The mean salary of a privacy professional has increased by approximately $6,000 (£4,260 or €4,950) in the past two years to $140,529 (£99,850 or €116,000), according to the latest data from the International Association of Privacy Professionals (IAPP), demonstrating the critical role privacy expertise has come to play in corporate strategy. Still, the increased value has come at a high cost. This is according to the IAPP’s latest Privacy professionals salary survey, which found that while the job market for privacy pros has proved relatively
Covid-proof with few furloughed or laid-off and the majority of privacy and compliance roles easily performed remotely, like their CISO peer’s privacy professionals have still been struck in terms of overwork, stress, and mental health, and where there have been job cuts, as is the case in the broader jobs market they have overwhelmingly affected women. Privacy pros, like other workers, have faced difficult choices regarding their careers and families due to the pandemic,” said IAPP senior Westin research fellow Müge Fazlioglu in the introduction to this year’s report.

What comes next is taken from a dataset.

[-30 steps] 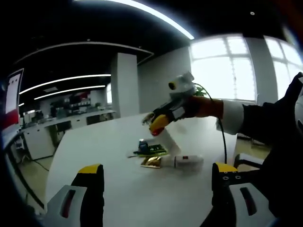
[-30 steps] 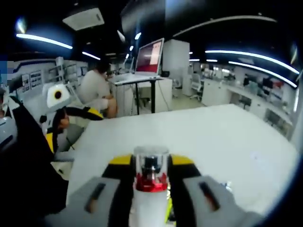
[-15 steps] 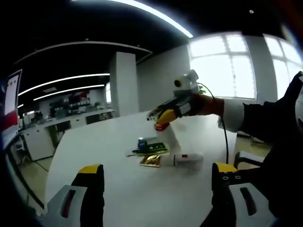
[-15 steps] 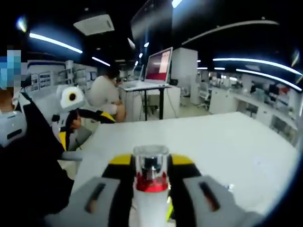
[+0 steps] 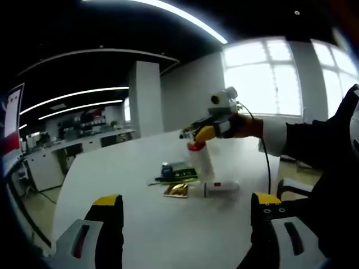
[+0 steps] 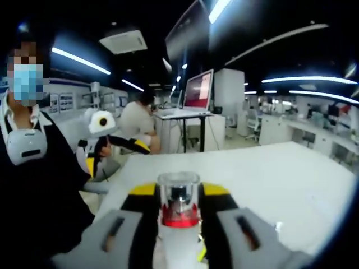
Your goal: Arrange the skincare products in the storage area until every visible bottle or jar stands upright without overlapping.
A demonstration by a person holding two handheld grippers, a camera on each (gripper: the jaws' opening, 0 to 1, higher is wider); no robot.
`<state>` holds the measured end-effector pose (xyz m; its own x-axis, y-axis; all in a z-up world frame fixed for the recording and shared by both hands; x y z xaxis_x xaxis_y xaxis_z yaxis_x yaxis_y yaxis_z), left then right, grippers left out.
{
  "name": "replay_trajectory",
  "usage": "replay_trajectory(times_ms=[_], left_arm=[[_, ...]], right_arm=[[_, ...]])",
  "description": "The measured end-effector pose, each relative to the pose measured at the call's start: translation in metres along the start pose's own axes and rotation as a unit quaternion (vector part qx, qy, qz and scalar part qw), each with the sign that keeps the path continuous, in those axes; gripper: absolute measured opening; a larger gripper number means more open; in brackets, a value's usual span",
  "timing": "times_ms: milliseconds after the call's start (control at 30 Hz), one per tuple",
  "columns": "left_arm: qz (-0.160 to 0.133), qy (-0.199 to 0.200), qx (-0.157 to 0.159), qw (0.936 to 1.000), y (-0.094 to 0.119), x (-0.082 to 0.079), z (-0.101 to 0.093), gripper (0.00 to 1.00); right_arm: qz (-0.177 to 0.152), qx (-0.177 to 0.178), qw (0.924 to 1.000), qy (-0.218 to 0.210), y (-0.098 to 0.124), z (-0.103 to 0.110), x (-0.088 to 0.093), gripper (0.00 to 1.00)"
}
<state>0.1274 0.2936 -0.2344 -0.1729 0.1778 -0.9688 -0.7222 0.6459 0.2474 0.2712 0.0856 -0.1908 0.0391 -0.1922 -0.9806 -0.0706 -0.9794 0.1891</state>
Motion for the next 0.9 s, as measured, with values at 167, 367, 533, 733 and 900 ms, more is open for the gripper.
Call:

“Businesses have also needed to grapple with a changed reality. Employee retention, satisfaction, and morale have become acute challenges for many employers. Organizations in various industries have used incentives, in addition to base salary, to retain top talent in a year marked by excessive burnout, the blurring – if not evaporation – of the work-life boundary, and the dreaded “Zoom fatigue”. But despite the upheaval, the job market in the field of privacy has remained strong. Although remote and at home, privacy professionals continue their work, few privacy jobs have been lost, and many roles are even better paid today than they were just a year or two ago,” said Fazlioglu.